(What is required)
Please give the count of lines below that include "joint" and leave out everything else.

[Opening Information supplied section]

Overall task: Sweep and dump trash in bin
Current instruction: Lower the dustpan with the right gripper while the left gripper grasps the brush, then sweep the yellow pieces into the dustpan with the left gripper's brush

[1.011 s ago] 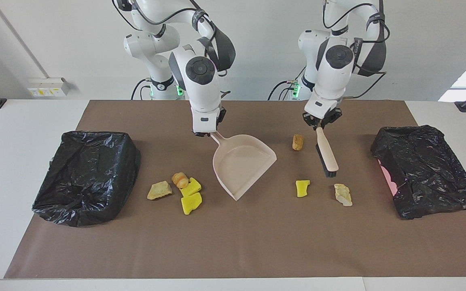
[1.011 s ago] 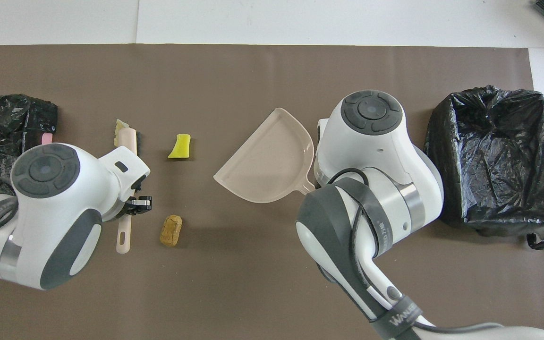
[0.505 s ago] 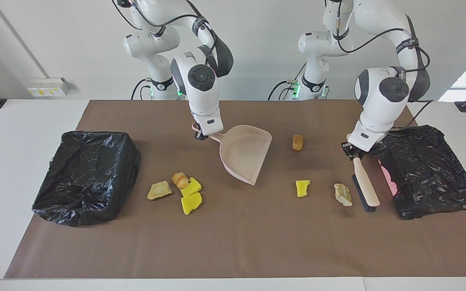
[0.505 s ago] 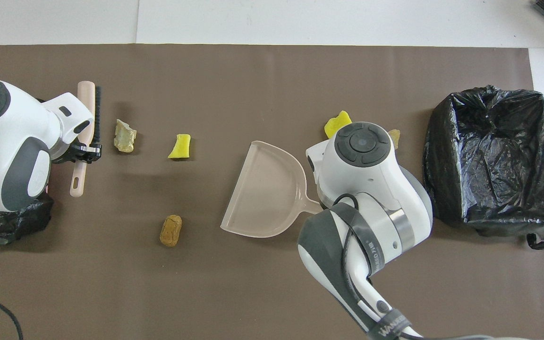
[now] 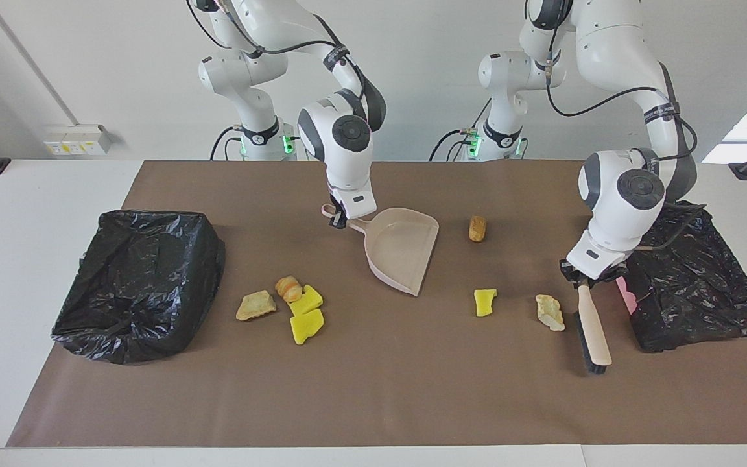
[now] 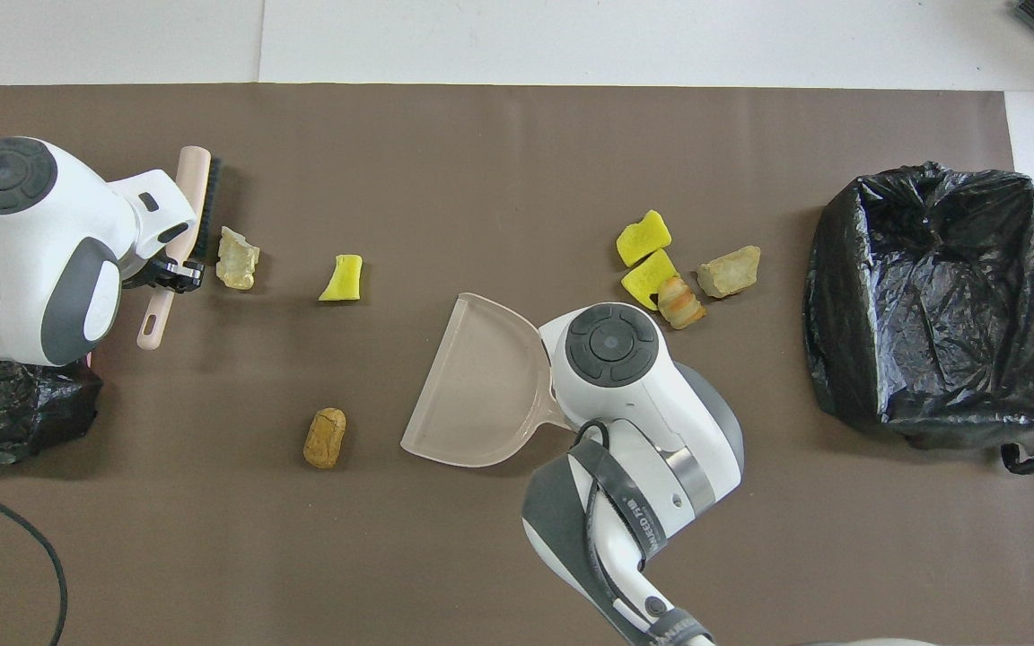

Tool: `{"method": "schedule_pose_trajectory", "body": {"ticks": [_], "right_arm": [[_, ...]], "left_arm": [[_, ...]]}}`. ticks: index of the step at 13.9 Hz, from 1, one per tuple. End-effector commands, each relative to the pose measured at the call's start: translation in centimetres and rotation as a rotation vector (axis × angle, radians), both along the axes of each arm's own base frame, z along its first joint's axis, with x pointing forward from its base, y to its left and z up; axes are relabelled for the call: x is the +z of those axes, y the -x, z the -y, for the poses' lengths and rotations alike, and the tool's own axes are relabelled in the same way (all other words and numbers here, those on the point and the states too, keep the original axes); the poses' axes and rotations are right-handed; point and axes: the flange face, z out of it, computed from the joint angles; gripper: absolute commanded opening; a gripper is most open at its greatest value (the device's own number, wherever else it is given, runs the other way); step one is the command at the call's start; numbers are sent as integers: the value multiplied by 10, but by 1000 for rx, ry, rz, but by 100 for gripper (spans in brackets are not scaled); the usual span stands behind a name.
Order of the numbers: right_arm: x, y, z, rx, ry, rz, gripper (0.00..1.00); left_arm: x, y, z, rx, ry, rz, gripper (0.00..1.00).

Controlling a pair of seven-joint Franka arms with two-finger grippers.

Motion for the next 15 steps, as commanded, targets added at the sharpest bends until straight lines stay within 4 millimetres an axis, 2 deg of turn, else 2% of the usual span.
{"method": "schedule_pose_trajectory", "body": {"ticks": [1,3,7,12,15], "right_arm": [[1,-1,-7,-16,17,25,0],[0,-1,-7,-28,14,30,0],[1,0,-7,-50,19,32,0],[-1,1,-6,-53,22,28,0],[0,1,-6,-53,22,28,0]], "left_arm": [[-4,13,31,-110,-9,-32,0],[-8,25,57,-137,23,-54,0],[-15,65,114,-161,117,-116,0],[-13,130,191,-288,102,-214,0],[-9,161,236,-287,180,-284,0]]}}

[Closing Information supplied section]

(Output for this task)
2